-- Opening Marker --

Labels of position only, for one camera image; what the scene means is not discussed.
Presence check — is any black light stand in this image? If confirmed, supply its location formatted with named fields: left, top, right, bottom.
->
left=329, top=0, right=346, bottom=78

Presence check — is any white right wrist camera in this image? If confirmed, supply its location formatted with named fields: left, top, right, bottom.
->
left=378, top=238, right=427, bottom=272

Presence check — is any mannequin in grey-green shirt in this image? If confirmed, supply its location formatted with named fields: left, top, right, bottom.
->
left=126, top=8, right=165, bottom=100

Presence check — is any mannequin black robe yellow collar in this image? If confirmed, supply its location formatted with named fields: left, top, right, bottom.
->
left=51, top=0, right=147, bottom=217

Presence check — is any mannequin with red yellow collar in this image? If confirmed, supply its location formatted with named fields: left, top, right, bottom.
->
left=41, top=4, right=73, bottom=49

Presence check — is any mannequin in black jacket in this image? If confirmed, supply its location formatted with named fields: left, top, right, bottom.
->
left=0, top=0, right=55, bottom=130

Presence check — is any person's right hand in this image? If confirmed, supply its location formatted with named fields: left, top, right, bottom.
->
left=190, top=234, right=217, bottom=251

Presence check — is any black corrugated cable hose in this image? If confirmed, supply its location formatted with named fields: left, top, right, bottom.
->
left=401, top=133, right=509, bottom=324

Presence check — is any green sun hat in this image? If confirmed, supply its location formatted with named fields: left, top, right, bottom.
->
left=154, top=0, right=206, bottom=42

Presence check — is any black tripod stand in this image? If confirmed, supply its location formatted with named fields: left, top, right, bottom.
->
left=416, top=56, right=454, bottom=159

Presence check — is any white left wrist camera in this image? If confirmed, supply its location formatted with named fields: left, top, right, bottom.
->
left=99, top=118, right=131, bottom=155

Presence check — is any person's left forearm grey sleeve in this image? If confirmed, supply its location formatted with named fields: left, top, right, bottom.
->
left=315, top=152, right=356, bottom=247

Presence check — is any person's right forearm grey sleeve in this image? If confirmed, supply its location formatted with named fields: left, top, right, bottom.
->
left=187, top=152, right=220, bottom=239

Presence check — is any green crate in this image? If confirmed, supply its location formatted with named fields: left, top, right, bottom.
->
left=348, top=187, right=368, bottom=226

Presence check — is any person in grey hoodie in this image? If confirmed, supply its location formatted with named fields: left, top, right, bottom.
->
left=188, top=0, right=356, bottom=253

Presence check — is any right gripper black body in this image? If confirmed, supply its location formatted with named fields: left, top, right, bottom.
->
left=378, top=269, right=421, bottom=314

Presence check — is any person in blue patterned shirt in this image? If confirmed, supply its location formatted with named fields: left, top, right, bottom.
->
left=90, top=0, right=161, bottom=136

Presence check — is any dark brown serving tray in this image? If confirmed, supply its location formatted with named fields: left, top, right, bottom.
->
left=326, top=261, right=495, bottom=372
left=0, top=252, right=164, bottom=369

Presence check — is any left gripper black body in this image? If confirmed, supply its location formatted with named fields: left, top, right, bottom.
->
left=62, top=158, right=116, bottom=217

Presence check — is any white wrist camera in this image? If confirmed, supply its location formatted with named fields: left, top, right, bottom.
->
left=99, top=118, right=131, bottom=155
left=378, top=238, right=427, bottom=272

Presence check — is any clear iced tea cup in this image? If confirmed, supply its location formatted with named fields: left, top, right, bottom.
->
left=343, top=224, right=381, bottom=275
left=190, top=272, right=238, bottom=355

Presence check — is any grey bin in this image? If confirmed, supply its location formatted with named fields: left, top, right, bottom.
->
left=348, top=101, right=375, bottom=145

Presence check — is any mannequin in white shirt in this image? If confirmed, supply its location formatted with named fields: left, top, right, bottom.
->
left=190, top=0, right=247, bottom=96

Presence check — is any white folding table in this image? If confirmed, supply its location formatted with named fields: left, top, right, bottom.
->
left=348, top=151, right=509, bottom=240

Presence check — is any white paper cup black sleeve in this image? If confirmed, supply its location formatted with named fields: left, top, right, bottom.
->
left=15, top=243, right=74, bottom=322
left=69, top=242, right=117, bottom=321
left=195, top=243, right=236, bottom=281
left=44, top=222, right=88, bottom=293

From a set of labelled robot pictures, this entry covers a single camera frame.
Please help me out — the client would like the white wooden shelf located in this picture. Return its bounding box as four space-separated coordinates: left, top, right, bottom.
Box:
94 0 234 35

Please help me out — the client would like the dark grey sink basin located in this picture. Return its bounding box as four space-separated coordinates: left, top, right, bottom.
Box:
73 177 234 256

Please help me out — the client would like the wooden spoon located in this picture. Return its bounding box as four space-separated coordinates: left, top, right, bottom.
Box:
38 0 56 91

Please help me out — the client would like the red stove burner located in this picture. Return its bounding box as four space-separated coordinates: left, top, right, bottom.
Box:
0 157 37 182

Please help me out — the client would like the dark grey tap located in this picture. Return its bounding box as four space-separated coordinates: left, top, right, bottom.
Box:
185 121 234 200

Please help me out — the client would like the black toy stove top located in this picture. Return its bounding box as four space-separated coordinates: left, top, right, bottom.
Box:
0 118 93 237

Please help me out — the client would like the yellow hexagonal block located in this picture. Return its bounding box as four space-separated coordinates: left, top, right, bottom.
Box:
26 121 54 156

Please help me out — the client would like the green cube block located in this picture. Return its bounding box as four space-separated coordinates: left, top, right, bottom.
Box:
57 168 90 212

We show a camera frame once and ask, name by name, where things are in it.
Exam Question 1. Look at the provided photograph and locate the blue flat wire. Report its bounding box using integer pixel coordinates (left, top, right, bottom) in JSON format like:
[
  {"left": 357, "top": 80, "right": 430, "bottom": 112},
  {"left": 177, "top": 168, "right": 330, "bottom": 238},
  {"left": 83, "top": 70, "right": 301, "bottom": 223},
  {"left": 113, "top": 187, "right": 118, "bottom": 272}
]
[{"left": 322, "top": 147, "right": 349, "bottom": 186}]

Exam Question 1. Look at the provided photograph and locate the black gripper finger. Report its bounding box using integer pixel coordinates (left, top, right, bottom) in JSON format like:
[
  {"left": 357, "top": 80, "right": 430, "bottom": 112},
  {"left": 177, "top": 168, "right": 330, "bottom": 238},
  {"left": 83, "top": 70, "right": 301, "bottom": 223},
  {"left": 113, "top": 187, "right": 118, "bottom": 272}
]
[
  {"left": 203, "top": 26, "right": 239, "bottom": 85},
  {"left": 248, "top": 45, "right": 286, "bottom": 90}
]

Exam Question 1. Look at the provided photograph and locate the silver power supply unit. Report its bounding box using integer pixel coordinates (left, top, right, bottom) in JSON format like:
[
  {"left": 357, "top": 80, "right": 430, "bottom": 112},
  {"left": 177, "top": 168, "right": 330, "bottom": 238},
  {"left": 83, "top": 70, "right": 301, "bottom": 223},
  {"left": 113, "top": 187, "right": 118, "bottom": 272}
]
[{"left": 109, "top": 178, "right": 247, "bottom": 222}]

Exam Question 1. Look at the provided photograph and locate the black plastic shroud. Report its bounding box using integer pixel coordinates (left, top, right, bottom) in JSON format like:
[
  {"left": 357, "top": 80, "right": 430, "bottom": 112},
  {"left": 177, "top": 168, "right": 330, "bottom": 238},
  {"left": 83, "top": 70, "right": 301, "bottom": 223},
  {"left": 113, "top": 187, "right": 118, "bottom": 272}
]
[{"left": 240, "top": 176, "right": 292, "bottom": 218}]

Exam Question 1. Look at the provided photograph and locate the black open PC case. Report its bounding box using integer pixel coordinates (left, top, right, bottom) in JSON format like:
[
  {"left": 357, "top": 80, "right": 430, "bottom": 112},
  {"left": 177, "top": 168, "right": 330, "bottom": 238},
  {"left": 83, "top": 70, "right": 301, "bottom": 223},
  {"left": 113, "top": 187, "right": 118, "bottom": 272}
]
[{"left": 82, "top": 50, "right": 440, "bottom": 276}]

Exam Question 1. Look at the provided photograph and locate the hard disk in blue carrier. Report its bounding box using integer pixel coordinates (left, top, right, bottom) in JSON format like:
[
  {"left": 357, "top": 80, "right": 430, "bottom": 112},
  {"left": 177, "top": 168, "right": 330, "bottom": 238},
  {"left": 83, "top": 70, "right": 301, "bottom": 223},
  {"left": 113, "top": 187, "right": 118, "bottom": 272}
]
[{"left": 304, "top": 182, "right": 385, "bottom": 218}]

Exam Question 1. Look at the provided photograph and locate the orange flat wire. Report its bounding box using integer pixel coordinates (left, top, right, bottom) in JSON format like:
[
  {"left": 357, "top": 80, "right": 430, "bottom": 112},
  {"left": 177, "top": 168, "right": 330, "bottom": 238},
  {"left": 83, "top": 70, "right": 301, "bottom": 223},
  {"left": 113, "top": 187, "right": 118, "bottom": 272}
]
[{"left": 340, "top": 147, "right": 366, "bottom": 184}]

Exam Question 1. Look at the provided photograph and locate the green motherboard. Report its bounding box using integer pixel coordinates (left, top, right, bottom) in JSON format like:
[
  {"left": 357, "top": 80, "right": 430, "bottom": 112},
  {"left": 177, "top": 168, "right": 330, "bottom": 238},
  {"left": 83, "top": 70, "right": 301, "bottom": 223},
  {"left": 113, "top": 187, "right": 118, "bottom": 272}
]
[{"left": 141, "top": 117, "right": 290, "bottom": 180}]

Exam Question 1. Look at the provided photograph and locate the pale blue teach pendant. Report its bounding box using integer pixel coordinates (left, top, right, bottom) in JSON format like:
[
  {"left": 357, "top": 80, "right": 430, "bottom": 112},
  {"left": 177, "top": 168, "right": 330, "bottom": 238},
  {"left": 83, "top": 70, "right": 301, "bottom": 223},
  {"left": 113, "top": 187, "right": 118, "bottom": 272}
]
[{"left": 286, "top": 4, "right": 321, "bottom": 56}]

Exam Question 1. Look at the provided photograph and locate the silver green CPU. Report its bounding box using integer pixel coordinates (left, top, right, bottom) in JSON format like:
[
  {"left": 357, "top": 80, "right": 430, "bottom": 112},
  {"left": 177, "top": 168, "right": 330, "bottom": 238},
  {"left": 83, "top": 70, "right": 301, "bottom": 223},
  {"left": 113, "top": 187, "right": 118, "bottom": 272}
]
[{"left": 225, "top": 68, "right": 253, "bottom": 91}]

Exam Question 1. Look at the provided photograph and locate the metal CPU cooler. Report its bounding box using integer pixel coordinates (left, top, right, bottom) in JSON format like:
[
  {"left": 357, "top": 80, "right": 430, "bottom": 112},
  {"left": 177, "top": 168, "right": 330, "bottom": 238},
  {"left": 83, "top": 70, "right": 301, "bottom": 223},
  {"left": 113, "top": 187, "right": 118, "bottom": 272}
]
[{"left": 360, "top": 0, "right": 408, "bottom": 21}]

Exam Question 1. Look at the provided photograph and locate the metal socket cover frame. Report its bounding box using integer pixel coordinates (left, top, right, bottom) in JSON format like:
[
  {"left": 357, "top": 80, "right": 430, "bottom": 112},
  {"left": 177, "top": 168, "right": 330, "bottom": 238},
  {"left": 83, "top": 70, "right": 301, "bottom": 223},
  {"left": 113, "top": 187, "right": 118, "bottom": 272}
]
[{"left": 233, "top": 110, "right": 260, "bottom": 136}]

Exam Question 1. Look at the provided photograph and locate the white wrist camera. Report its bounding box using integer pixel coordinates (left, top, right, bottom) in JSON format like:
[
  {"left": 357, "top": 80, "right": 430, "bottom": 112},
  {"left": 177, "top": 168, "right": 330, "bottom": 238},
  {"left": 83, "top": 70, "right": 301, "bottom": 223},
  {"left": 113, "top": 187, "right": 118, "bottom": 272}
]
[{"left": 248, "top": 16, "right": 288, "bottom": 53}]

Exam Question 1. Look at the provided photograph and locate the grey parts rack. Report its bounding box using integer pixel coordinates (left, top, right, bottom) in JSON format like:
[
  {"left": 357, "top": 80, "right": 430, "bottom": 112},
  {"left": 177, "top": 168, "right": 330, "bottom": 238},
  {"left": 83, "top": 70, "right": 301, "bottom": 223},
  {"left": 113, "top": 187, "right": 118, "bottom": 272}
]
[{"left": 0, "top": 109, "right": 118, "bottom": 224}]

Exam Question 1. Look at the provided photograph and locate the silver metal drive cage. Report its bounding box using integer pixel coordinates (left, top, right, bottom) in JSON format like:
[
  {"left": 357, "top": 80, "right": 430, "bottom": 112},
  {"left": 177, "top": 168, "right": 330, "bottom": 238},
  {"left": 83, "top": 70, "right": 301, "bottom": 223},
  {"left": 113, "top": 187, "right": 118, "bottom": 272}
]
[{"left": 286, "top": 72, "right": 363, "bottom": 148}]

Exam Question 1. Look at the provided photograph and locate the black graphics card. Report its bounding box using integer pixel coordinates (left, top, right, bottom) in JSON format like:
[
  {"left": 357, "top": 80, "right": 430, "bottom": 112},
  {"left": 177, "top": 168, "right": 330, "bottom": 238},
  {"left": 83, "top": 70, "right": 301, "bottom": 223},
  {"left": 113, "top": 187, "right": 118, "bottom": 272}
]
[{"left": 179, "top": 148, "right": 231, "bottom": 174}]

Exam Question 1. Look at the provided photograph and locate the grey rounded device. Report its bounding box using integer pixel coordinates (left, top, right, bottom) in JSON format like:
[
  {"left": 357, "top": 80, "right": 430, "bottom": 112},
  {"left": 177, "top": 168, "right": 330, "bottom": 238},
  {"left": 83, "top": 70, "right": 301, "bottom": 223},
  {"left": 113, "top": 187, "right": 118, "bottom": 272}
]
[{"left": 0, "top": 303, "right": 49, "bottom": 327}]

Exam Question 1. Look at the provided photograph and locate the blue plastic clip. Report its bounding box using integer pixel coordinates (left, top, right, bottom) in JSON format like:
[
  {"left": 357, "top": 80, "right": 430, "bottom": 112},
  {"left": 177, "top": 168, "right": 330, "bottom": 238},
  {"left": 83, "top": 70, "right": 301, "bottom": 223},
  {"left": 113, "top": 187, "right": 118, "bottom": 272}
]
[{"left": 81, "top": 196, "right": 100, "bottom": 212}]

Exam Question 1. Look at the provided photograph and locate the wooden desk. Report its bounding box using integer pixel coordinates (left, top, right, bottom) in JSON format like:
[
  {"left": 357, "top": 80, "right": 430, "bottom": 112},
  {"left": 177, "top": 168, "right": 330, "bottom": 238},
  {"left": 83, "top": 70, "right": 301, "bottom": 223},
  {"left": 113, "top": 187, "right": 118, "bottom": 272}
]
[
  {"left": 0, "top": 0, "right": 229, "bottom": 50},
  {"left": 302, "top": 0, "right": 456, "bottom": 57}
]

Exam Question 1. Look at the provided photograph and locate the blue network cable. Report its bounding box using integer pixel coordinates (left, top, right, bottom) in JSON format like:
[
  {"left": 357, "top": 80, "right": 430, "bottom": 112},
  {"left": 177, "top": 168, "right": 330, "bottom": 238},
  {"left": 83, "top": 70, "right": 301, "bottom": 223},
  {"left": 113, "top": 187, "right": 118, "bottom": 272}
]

-- Closing Marker --

*WORK REQUIRED*. Look above for the line with "Presence check — is any left" and the line with "From a set of". Write out those two lines and all the lines between them, exactly, and no others.

*ANSWER BOX*.
Presence check — is any left gripper black body in this image? If confirmed, supply its location formatted with named fields: left, top, right, bottom.
->
left=62, top=158, right=116, bottom=217

Presence check — is any white wrist camera in this image? If confirmed, supply its location formatted with named fields: left, top, right, bottom.
->
left=99, top=118, right=131, bottom=155
left=378, top=238, right=427, bottom=272

Presence check — is any clear iced tea cup in this image? If confirmed, supply its location formatted with named fields: left, top, right, bottom.
->
left=343, top=224, right=381, bottom=275
left=190, top=272, right=238, bottom=355

Presence check — is any grey bin in this image? If confirmed, supply its location formatted with named fields: left, top, right, bottom.
->
left=348, top=101, right=375, bottom=145

Presence check — is any mannequin in white shirt in this image? If confirmed, supply its location formatted with named fields: left, top, right, bottom.
->
left=190, top=0, right=247, bottom=96

Presence check — is any white folding table in this image? If confirmed, supply its location formatted with named fields: left, top, right, bottom.
->
left=348, top=151, right=509, bottom=240

Presence check — is any white paper cup black sleeve in this image? If confirmed, supply its location formatted with named fields: left, top, right, bottom.
->
left=15, top=243, right=74, bottom=322
left=69, top=242, right=117, bottom=321
left=195, top=243, right=236, bottom=281
left=44, top=222, right=88, bottom=293

From a set of labelled robot pictures, this entry covers a single camera frame.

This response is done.